In the 1990s, when there were routine arrests of homeless people for sleeping outside in Cleveland we also saw regular attacks on homeless people.  We saw the stun gun attacks and bricks being thrown from motorists.   We have not seen the level of hate crimes that they see in Cincinnati, which still has not worked out how they deal with a growing population.  If government targets homeless people with laws or arrests it seems to give cover to violent or fringe elements of society to attack fragile populations.  If you place the National Coalition for the Homeless hate crimes report on top of the National Law Center criminalization report you see some huge overlapping cities especially in cities in Florida. 
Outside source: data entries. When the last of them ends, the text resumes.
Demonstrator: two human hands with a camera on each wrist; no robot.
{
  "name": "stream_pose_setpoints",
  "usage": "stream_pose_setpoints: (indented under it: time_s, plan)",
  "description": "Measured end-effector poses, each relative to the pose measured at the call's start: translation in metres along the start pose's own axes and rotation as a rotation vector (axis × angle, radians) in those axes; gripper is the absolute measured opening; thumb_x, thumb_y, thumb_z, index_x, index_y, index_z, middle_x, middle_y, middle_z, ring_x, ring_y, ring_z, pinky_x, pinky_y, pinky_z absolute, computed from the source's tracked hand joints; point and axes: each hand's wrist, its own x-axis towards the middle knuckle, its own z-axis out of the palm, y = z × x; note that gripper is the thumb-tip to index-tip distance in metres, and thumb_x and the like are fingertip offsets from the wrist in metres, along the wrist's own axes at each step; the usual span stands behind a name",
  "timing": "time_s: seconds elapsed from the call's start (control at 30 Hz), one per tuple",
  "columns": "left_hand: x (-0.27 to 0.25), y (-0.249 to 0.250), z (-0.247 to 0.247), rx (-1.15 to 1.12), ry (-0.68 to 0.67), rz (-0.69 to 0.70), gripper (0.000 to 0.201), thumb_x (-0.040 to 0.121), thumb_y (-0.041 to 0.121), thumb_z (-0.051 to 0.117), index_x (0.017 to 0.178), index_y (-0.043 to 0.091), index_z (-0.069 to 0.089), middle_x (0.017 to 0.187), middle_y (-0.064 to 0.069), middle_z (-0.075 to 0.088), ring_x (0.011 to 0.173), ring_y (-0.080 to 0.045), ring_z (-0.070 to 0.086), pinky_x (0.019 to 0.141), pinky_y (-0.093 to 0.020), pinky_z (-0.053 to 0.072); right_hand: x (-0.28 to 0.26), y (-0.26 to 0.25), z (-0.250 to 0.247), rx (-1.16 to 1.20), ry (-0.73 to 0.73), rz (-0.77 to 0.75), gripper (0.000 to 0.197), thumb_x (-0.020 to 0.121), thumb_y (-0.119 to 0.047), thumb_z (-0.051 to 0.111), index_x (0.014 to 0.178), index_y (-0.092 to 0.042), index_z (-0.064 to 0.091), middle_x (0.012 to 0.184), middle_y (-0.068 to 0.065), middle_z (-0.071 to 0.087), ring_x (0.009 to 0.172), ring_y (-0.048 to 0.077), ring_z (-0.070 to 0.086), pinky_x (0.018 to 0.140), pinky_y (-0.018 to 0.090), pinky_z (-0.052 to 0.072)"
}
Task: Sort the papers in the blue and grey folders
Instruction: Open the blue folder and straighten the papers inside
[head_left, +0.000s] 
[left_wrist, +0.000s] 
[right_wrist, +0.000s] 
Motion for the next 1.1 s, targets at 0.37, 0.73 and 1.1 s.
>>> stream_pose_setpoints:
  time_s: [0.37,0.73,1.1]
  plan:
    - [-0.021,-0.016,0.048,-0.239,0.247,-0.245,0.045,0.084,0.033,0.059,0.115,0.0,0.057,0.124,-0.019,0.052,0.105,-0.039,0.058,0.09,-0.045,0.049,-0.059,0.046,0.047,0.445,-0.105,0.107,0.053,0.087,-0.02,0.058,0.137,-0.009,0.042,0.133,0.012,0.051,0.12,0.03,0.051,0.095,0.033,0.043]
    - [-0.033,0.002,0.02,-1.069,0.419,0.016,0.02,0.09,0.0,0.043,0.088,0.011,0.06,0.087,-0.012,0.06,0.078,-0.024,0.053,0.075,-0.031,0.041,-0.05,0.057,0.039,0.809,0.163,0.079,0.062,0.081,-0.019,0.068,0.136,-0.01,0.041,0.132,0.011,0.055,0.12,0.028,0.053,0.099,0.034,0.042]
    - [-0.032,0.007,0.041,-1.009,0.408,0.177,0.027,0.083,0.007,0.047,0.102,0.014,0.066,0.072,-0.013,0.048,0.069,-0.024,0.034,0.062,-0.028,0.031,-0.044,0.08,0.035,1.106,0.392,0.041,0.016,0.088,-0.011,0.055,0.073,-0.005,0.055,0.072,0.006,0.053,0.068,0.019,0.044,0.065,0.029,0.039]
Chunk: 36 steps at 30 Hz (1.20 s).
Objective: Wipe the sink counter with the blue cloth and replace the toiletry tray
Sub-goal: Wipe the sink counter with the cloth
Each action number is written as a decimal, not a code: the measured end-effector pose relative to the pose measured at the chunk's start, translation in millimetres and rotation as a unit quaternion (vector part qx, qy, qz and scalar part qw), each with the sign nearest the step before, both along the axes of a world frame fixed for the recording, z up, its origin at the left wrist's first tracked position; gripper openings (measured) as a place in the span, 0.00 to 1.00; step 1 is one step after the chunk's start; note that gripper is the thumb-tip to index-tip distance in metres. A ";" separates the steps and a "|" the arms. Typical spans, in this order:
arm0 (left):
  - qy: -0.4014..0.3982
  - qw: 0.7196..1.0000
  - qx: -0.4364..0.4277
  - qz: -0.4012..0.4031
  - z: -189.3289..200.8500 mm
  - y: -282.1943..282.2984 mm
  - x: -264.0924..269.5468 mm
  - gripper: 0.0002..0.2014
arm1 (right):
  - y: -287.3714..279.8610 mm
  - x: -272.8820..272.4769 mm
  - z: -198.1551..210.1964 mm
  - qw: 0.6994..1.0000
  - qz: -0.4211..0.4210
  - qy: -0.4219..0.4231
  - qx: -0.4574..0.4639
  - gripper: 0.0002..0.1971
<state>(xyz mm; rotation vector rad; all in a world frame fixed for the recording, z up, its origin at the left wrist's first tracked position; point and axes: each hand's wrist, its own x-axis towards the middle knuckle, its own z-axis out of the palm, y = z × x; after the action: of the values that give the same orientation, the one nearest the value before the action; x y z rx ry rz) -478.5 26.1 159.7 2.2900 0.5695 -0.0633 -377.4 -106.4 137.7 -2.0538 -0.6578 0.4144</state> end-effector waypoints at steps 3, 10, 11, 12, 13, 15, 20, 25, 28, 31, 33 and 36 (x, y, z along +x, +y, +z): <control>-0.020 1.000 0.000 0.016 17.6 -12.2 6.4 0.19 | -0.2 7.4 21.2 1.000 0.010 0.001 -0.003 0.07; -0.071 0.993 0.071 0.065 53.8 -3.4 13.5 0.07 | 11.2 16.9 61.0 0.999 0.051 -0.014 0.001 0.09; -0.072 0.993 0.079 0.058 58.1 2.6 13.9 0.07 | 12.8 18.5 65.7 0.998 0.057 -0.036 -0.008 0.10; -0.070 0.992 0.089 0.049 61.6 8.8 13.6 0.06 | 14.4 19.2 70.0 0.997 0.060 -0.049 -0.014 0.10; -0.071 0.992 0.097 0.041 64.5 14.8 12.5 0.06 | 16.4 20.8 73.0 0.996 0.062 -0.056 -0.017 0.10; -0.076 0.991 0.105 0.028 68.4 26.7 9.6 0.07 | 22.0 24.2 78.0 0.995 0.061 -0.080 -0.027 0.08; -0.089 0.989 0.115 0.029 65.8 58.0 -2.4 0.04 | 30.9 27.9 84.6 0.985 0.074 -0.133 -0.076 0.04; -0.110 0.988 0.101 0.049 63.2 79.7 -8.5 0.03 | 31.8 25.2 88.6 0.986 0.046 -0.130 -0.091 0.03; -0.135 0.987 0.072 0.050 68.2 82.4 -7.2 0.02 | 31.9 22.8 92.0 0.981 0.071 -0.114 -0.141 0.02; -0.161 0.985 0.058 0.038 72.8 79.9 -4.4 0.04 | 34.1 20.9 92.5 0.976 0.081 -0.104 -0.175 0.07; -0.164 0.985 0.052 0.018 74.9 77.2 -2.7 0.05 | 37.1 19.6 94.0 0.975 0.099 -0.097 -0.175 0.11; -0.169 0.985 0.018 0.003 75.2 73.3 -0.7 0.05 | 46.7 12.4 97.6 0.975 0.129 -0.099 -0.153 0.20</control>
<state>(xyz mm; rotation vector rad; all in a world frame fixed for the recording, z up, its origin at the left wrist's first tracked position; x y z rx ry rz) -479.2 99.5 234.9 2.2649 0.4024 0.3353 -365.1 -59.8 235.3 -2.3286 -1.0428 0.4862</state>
We have been dealing with homelessness for 40 years, and it seems as though cities have not learned anything.   They still try to deal the problems associated with homeless people instead of dealing with the root cause of homelessness: housing.  They are still trying to regulate homelessness out of existence instead of providing affordable housing and behavioral health services.  Fair share development laws, minimum wage increases, universal access to treatment are sure fire ways to end homelessness.  Passing "quality of life laws" are sure fire ways to prolong homelessness.